# How to naturally carbonate soft drinks?



## Tamar_brewer (24/5/20)

Hi - does anyone have experience brewing naturally carbonated soft drinks that have good shelf life out of the fridge? There are a number of soft drink companies that brew shelf stable naturally carbonated soft drinks and I was wanting to know how it was done without either forced gassing at the point of bottling or having the drink fermented to dryness (alcoholic....that sits in a different section of my pantry ) or needing refrigeration. Any help appreciated.


----------



## MaggieO (27/5/20)

Any sugar you add the yeast will try to consume which will lead to bottle bombs if you want something sweet.

You can add sugar and let them carbonate to the level you want then put them in a cold fridge to at least slow the yeast down. You want stable outside the fridge though.

You can let them carbonate to where you want them then heat pasteurize them to kill the yeast. I've read of people doing it with cider, never soda. Got to be sure you leave them in long enough to kill the yeast though.

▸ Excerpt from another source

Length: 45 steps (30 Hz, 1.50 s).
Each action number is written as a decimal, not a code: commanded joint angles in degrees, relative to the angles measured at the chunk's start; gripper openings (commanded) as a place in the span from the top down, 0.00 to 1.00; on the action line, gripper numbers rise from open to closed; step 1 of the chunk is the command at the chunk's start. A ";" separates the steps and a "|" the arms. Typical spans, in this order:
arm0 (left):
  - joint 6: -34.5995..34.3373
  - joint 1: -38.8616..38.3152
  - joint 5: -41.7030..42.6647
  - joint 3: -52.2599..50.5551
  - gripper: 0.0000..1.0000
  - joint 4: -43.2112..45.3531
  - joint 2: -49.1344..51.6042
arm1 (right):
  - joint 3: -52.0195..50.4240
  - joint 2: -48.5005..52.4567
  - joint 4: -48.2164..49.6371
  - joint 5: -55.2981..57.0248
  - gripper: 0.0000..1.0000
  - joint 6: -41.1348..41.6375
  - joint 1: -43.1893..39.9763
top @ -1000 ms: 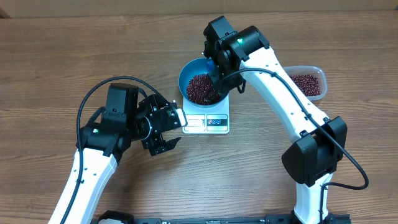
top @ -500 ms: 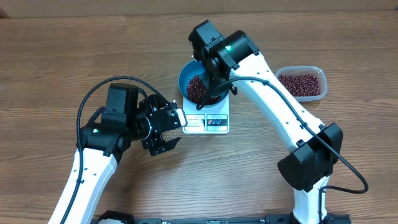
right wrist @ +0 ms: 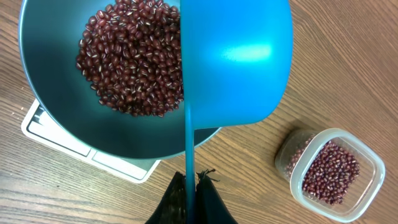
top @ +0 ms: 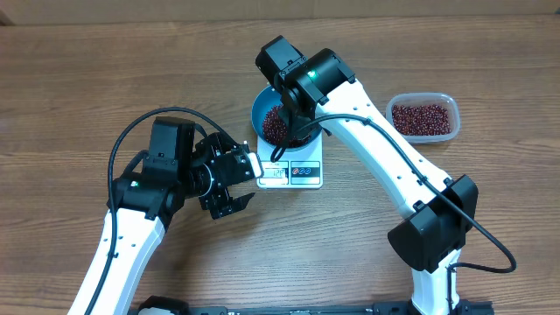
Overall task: Scoop item into bowl and weigh 150g on scale
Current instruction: 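Move the empty scoop with the right gripper back to the bean tub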
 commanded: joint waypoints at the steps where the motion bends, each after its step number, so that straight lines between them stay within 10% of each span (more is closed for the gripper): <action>1: -0.57 -0.39 0.46 -0.31 0.00 0.00 0.31 | 1.88 -2.56 0.11 -0.09 0.96 0.28 0.17; 12: -0.57 -0.39 0.46 -0.31 0.00 0.00 0.31 | 12.20 -5.11 0.07 -15.63 0.96 7.91 -8.61; 25: -0.57 -0.39 0.46 -0.31 0.01 0.00 0.31 | 15.96 -5.92 -4.59 -4.48 0.96 16.98 -27.80; 45: -0.57 -0.39 0.46 -0.31 0.00 0.00 0.31 | 0.00 -2.69 -8.85 -3.02 0.96 21.27 -35.45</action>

About the only safe option you have to do it naturally is to use an artificial sweetener for sweetening and add enough sugar to just carbonate. Xylitol and erythritol work but have a laxative effect in quantity. Really, sugar alcohols, aren't that "artificial".


----------



## Danscraftbeer (27/5/20)

I make Water Kefir in a 6lt keg. Its fantastic but it is probiotic delicious softdrink. I did bottling experiments first but the keg is done and self carbonated in 2-3 days. Then kept in fridge cold it still seems to self pressurize to serve from a click on tap. That is a bonus since I use no bottled co2 to consume it.


----------



## Vini2ton (28/5/20)

So much stuff we buy is pasteurised. Practically everything in a jar, beer, cider, soft-drinks. I pasteurised some mead and cider once. Once. What is wrong with the good old force carbed soda thingo with the little tubes of gas. Or have all the trippers consumed them. Just drink beer.


----------



## MHB (28/5/20)

If you are going to Pasteurise its a good idea to get all the yeast out first, pretty easy on a commercial packaging line, not so easy for a home brewer.
Probably filter the shite out of you product, leave just enough yeast to condition and don't heat any more than necessary to kill the yeast, ideally not to cook it - vegemite city if you do.
Mark


----------